そのせいもあってか、小さな頃のわたしは友達作りが苦手だった。
どうしてかわからないけれど、わたしは一緒に遊んでいる子たちの顔と名前をうまく覚えることができなかったのだ。
言っても、悪気があるわけでも、覚える気がわけでもない。一緒に遊んで覚えたはずの友達が、次の日に幼稚園や学校に行くと、どの子だったかわからなくなってしまうのだ。
たとえば、今日遊んだAちゃんが次の日に服装や髪型が変えているとする。そうすると、わたしは服装や髪型の変わったAちゃんが昨日のAちゃんだと気付けない。

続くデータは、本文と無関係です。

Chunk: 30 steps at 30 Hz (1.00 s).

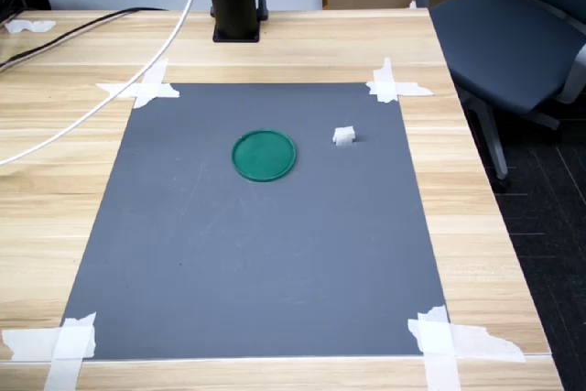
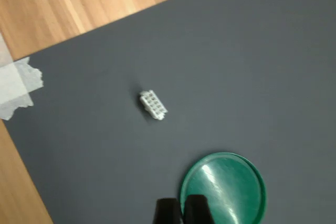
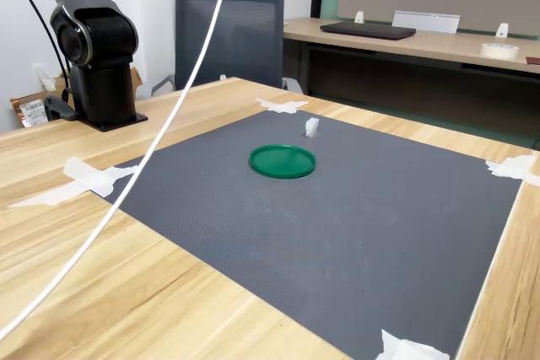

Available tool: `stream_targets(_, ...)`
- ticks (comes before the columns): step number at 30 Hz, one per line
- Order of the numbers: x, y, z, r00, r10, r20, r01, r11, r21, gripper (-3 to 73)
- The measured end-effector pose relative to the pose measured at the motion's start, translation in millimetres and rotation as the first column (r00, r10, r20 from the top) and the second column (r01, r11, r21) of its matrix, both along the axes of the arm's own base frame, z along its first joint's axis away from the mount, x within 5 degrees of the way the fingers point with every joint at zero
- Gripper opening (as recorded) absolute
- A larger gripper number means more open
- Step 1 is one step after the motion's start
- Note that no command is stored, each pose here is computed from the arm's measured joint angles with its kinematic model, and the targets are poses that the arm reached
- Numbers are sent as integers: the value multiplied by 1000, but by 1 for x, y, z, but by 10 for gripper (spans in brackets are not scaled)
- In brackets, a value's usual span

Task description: Grasp a white terminal and put it in the green lid.

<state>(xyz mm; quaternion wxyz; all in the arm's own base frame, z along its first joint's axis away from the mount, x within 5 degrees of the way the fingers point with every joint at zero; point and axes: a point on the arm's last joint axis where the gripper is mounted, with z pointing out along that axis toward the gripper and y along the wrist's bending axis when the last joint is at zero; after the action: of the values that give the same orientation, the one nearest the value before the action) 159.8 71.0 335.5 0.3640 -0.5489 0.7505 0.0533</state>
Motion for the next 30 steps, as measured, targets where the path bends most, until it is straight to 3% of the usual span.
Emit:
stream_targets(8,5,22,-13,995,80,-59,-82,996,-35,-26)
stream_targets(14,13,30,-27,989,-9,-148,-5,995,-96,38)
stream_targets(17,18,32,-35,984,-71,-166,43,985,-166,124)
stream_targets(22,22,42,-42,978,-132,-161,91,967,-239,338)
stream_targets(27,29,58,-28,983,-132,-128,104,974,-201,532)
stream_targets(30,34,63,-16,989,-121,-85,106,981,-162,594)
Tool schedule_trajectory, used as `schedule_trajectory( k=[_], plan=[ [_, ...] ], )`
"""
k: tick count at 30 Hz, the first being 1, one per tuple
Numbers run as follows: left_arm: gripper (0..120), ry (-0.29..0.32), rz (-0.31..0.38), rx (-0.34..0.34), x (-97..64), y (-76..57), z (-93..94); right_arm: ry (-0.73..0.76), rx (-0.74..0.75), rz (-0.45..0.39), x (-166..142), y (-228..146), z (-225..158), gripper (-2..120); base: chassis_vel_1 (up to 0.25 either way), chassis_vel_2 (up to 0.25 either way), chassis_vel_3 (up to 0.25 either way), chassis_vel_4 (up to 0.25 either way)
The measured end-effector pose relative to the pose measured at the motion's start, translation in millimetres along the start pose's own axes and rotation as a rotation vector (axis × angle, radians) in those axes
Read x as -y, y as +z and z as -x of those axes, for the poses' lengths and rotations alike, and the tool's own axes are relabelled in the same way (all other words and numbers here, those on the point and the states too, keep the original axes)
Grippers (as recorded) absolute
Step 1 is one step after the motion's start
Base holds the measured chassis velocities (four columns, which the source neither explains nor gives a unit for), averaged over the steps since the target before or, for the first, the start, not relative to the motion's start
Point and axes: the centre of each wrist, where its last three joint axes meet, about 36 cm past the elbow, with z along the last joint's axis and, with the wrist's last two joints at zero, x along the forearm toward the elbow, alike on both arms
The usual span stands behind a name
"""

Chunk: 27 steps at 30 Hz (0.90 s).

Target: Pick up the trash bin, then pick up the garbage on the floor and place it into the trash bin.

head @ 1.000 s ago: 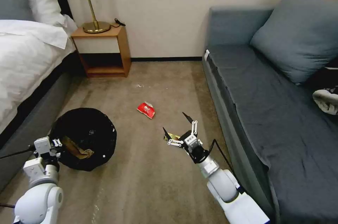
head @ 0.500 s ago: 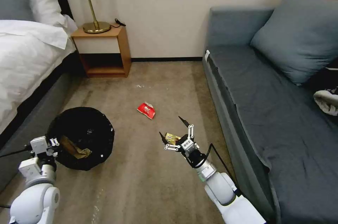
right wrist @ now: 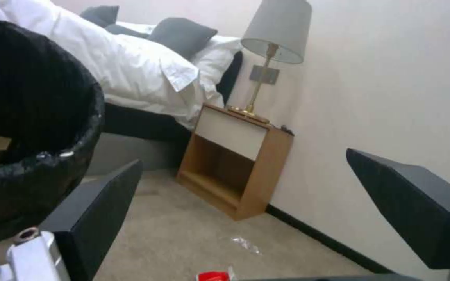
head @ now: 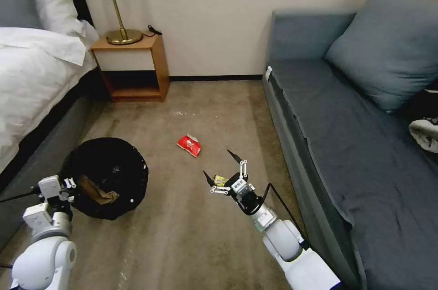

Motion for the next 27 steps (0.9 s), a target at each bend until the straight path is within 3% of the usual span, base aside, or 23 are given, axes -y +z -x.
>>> schedule_trajectory(
  k=[27],
  plan=[
    [5, -0.002, -0.007, -0.004, 1.2, 1.8, 2.6, -0.054, -0.028, -0.011, 6.2, 16.7, 11.4, 100, -0.094, 0.092, 0.090, -0.088]
  ],
)
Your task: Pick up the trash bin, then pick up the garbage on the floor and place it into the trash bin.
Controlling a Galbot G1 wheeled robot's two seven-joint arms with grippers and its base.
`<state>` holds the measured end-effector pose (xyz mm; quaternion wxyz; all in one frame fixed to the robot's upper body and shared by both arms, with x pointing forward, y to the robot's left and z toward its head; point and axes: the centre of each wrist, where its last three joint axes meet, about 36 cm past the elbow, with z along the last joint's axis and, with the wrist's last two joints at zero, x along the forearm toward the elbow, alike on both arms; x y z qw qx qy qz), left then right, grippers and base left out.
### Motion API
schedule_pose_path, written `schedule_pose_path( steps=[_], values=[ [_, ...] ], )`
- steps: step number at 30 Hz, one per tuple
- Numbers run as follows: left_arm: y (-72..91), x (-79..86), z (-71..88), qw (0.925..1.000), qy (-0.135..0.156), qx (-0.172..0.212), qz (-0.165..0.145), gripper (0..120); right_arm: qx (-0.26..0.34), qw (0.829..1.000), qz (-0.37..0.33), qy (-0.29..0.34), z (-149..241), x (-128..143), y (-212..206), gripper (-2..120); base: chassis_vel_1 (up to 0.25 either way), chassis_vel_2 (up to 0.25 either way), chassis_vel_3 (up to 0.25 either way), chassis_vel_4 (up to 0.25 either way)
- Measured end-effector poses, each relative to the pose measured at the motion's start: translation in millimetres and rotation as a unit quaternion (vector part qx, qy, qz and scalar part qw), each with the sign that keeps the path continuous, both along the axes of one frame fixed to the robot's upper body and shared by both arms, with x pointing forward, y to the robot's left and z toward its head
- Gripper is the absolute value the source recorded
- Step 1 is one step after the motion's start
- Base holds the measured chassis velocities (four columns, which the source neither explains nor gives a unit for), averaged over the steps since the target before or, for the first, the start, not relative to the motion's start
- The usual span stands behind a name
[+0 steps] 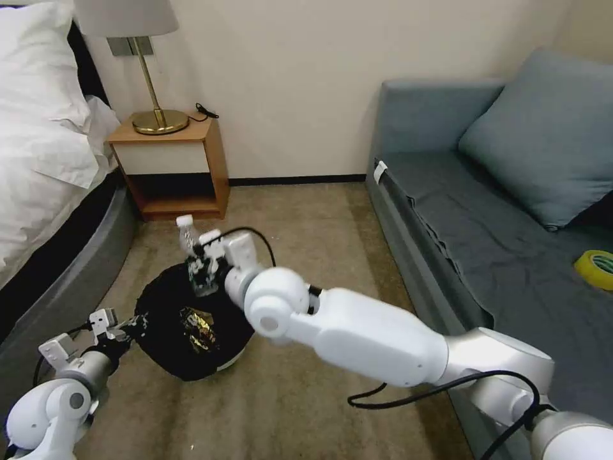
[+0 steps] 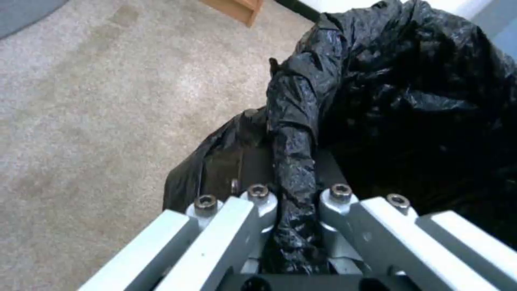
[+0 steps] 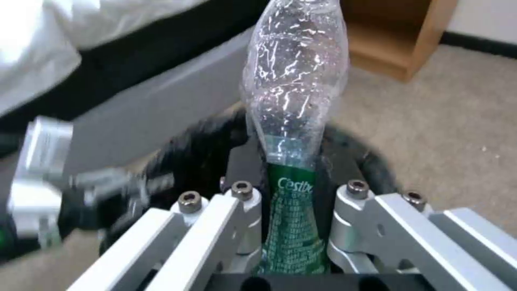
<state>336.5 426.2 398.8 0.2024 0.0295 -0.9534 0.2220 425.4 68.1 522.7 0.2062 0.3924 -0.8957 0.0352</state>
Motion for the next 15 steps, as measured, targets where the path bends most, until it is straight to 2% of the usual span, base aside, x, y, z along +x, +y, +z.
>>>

昨日の服装の違うAちゃんから話しかけられて、誰だかわからず困った顔すると、向こうはわたしの態度に気を悪くする。
そういうことが続くと何度も続くと、やがてクラスでウワサになって、わたしのそばには誰も寄って来なくなる。
幼稚園の頃は、なかなか友達の顔と名前を覚えられない私を先生がさりげなくフォローして集団の輪に入れてくれていたけれど、小学校に入ってからは特に女の子たちのわたしに対する態度は露骨だった。
『柚乃ちゃんて、いつも友達のこと無視するよね』
『昨日遊んだのに、今日話しかけたら『名前何?』って聞かれたんだけど。失礼じゃない?』
『柚乃ちゃんなんて、こっちから無視しようよ』
だんだんとそんなふうに悪く言われるようになって。
小学生のわたしは、休み時間にひとりで教室の席に座って、ノートに絵を描いて過ごすことが多くなった。